プロジェクトの紹介

発達障がい等支援糸島プロジェクト」には多職種の専門家 ― 保育士、保健師、幼稚園教諭、小学校教諭、中学校教諭、言語療法士、理学療法士、作業療法士、教育・福祉の行政職のほかに、医師、特別支援学校教諭、社会福祉士、臨床心理士、臨床発達心理士、NPO、大学・研究所の研究者、学生ボランティアなどが参加しています。もちろん、子どもや保護者もメンバーです。


1.はじまり

平成11年当時、糸島地区1市2町(現糸島市)の保健師は、乳幼児健診において運動発達の遅れ、視力障がい、聴覚障がい、慢性皮膚疾患、けいれんなど、この時期に現れやすい身体的健康問題に対応してきました。しかしながら、広汎性発達障がいなど、行動やコミュニケーションに問題がある乳幼児へのアプローチができておらず、早期に発見して早期に適切な療育ができるシステムが無いため支援の限界を感じていました。

こうした時期に、社会的認知の初期発達に取り組んできた九州大学発達心理学研究室と出会い、
①乳幼児健診での共同注意行動に着目したスクリーニング問診項目を作成する
②共同注意行動の出現時期を標準化し、共同注意の発達メカニズムを解明する
③乳幼児健診後の二次スクリーニングや療育体制の充実を図る
この3点を長期目標に、保護者や保育所、幼稚園、学校関係者の協力を得て、九州大学との共同で図1に示す糸島プロジェクトを始めました。

図1

2.現在の概要

平成22年、前原市、二丈町、志摩町の1市2町が合併し、人口10万人の糸島市が誕生しました。周囲を海と山に囲まれた自然豊かな田園地帯ですが、福岡市の中心とは電車で約30分と、都心の通勤通学圏にあり、平成17年には市の北東部に九州大学の移転が始まったことで、ますます発展が望める街になりました。
しかし、市内には特別支援学校、発達教育センター、児童精神科外来を有する専門病院、児童相談所、専門的療育施設がなく、また、東は政令市、南西は佐賀県という地理的条件により、近隣の専門機関の利用がしにくいという、発達障がい児が育つには県内でもかなり不便な地域でした。

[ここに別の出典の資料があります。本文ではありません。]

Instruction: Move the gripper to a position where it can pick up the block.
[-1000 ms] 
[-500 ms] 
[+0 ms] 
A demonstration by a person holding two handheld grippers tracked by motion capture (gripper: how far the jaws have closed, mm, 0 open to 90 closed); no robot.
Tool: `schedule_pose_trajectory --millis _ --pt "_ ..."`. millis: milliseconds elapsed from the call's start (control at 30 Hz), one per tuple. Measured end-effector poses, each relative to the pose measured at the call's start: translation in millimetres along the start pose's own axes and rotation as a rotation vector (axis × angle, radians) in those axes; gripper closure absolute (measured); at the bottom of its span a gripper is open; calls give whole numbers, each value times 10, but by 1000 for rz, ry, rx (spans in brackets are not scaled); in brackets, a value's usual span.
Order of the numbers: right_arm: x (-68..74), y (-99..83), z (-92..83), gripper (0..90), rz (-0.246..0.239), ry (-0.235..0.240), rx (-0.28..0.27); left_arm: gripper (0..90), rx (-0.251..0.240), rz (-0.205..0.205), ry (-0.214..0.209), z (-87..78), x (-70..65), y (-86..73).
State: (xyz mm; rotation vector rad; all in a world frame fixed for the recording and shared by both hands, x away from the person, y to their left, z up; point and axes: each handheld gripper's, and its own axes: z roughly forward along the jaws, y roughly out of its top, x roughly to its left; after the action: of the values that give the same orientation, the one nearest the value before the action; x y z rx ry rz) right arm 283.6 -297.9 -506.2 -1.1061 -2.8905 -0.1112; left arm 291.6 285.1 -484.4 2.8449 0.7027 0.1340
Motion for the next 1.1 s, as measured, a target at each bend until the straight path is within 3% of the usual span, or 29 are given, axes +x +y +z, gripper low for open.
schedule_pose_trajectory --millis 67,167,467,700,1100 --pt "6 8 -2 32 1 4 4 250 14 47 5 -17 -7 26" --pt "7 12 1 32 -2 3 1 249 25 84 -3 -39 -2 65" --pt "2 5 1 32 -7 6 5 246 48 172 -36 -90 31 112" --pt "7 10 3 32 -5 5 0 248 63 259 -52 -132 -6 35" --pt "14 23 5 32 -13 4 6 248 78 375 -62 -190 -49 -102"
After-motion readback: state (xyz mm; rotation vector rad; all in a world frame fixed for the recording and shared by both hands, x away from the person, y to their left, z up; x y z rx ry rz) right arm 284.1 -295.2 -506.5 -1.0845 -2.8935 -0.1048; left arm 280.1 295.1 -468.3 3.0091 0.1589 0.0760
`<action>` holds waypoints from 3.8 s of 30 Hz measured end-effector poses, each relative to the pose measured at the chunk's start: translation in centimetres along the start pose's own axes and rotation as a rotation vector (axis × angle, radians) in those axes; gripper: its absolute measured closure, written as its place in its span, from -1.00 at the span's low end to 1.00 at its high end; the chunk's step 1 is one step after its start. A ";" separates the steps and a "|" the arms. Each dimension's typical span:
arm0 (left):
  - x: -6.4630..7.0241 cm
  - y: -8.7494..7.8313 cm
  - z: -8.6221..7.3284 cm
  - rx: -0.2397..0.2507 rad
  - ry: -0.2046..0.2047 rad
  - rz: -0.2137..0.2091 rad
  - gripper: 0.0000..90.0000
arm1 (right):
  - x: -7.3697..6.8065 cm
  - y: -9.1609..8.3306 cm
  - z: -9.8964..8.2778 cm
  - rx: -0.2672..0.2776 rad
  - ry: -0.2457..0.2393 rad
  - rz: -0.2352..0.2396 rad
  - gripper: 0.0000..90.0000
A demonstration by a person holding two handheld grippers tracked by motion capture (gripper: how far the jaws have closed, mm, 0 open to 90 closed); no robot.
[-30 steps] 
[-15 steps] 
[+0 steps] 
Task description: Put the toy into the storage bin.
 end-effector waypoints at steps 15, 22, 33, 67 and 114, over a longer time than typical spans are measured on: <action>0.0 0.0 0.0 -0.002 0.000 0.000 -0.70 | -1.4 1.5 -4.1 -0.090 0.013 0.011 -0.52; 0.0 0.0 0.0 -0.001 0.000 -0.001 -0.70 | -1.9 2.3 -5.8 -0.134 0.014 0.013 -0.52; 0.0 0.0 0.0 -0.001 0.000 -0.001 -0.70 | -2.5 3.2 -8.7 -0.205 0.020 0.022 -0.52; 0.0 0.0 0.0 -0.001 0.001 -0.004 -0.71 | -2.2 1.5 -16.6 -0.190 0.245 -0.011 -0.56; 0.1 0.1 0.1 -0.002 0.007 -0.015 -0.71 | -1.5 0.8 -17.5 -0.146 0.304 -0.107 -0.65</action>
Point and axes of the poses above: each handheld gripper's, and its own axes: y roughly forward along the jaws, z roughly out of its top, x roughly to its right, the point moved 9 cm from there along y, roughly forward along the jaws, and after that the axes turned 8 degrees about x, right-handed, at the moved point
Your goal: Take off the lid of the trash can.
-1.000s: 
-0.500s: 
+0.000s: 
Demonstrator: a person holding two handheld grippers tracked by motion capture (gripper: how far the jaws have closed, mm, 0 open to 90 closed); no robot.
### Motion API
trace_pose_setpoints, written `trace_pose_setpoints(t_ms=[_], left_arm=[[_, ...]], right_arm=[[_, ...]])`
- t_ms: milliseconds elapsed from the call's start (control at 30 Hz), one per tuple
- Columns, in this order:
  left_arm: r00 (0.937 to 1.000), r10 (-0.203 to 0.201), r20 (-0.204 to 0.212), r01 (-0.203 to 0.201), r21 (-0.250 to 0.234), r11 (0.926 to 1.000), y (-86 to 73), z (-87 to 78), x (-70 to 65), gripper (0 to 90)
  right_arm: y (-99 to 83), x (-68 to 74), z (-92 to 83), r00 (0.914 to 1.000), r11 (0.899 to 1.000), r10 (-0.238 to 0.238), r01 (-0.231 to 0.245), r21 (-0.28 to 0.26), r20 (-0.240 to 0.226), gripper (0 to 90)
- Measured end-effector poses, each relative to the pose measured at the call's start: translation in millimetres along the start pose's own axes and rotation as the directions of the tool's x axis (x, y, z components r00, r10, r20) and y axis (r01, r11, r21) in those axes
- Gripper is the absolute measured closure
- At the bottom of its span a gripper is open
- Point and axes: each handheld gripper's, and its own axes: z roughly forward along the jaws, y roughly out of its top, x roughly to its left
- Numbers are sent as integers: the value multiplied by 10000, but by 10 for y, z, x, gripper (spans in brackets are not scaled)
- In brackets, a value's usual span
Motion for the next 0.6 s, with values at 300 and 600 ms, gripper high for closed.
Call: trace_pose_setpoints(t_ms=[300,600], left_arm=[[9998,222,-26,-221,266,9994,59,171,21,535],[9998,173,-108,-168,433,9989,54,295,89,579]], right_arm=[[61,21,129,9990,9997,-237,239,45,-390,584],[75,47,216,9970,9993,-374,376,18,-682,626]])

そこで、糸島市ではいわゆる専門機関がない環境を逆手に取り、地域内に存在する教育、保健、福祉、医療福祉の各関係機関の連携をシステム化し、それぞれの立場を理解し、お互いに協力できる仕組み『みんなで応援団方式』を作って、図2に示すように各種事業に取り組んできました。

図2



3.今後の展望

保健、福祉、医療、教育、研究機関の各部門が、それぞれの立場でお互いに連携をとり、時には共同で事業を実施しながら15年が経過しています。
研究については、初期の発達横断調査を実施した子どもたちが、すでに高校へと進学する年代になり、義務教育を終えた後の可能性を探るなど、そのテーマも変遷しています。

また、プロジェクトから生まれた事業が、そのまま市の事業として定着したものもあります。
プロジェクトの主事業である移行支援キャンプや発達コロキウムは、開始当初は、九州大学の関連で、日本全国、時には外国からも乳幼児の発達研究に携わられている著名な研究者が参加してくれました。しかし、地域に根付いたものにするためには、地域に根付いた専門職の育成が必要との認識が高まり、現在は地域密着型の各種プロジェクトが進んでいます。

15年を超えるプロジェクトで、社会情勢や関わる人たちも随分と変化してきました。
なぜ糸島でこのプロジェクトを始めたのか、どのような苦労があって今のシステムが構築されたのかを忘れてしまいがちなのも事実です。
時代に合わせて、当初の目的を変更する勇気も必要です。社会や担当者が変わっても、常に問題意識を持ちながら、建設的に前に進んでいく人材育成と、強力なネットワークづくりが重要だと痛感しています。